What will this mean for outbound travel? While outside the scope of the report, we would suggest that it will be easier to maintain group travel for the outbound market. Reasons like needing someone who speaks the local language, can introduce the local culture and cuisine, and navigate an unknown country or continent are going to remain compelling selling points for many destinations. But FIT has been on the rise for all destinations for years, and already accounts for the majority of Chinese travelers to popular countries like Thailand and the US – so in the long-term, overseas tourism providers will need to pay attention to the same advice being given to China’s travel industry now.
7. Supply chains and travel sales are evolving
The report includes ruminations on the future direction of supply chains and travel sales, which are relevant to the world’s travel industry in general, as we consider how we might come back from 2020 and face changes that were already taking place before the pandemic.

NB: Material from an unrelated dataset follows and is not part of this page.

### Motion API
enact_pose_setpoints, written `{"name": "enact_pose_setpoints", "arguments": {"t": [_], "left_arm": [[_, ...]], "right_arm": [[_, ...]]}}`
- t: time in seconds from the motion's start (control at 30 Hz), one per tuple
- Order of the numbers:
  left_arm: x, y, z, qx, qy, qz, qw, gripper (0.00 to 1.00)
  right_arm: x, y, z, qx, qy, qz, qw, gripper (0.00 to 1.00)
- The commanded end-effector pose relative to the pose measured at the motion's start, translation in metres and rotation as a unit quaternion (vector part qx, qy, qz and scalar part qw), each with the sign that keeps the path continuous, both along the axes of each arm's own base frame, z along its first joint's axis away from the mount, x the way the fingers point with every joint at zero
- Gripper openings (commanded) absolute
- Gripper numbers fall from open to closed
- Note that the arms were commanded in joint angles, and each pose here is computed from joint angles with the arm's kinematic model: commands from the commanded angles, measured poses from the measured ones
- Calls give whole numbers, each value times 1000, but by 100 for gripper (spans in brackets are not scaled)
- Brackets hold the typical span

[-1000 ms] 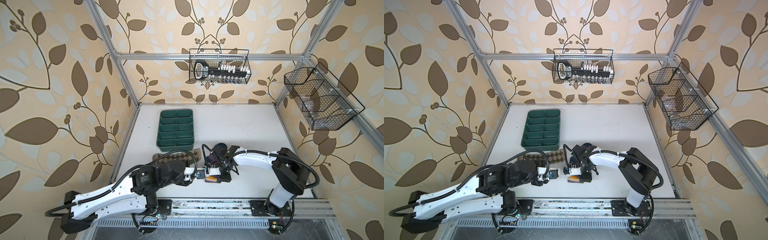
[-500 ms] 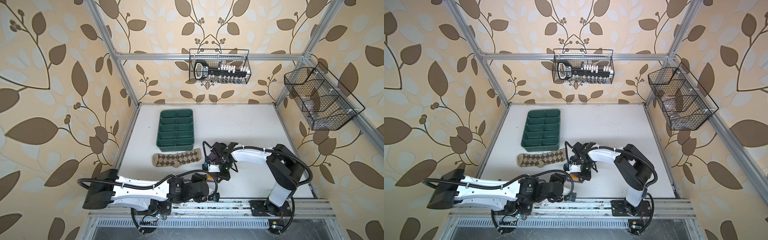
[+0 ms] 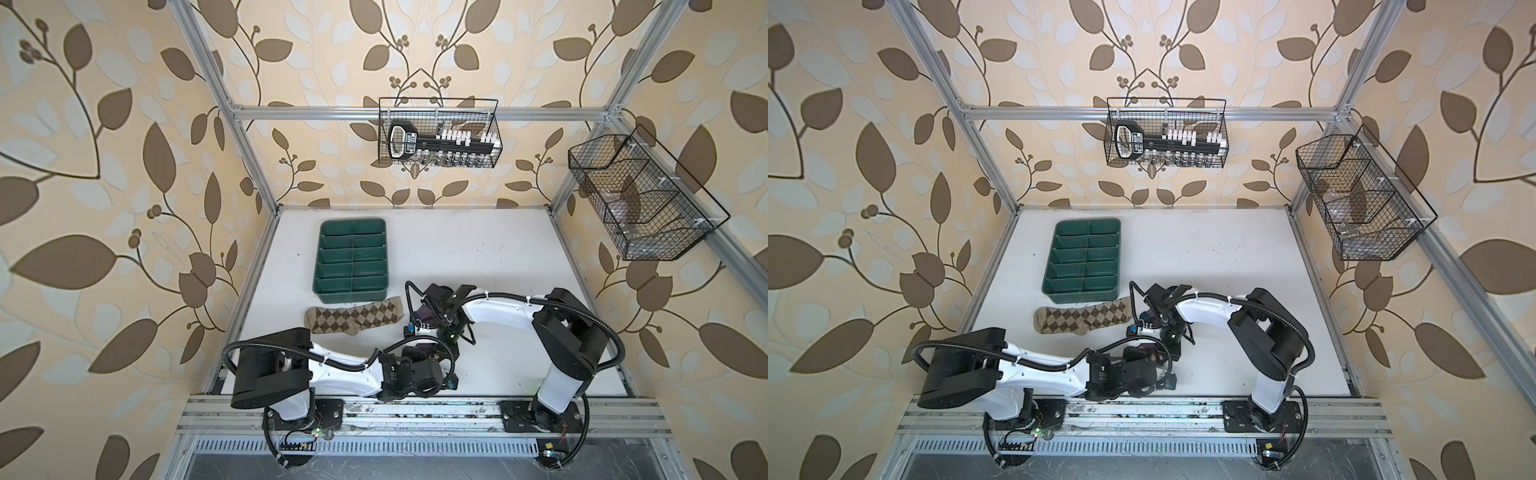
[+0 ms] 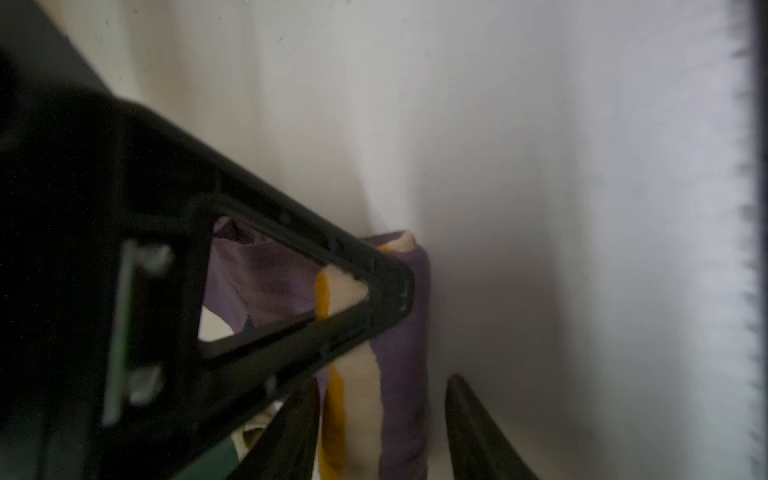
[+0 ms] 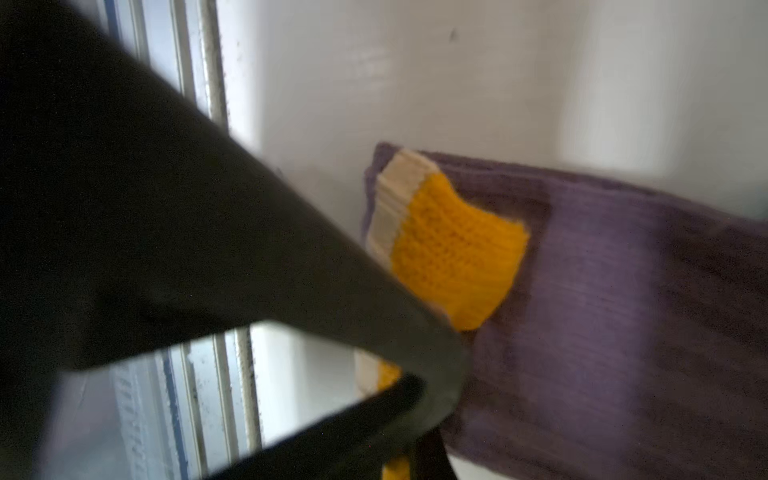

Future scenarios depend on the ability of the travel industry to engage in a two-way dialogue with consumers. The report sees the role of travel sales as moving from “trip customization experts” to “travel brokers” – this is explained as moving away from selling the products from a single company to best fulfill a client’s demands, and instead assembling products from multiple sources. This shift prioritizes the client rather than any given company, and ultimately offers greater freedom to provide the best travel experience. How easy will it be for Chinese agents to operate independently like this – especially when agencies must be officially designated to legally sell outbound group travel – is not addressed by the report.
The imagined outlook for supply chains has some similarities. With supply chains getting shorter, and customers able to quickly make bookings on their own, what role does the travel industry play? Using data and digitalization, the report recommends moving beyond simply providing and selling the products requested by the consumer. Instead, the transaction must become a two-way conversation, with personalized and professional advice provided to the consumer.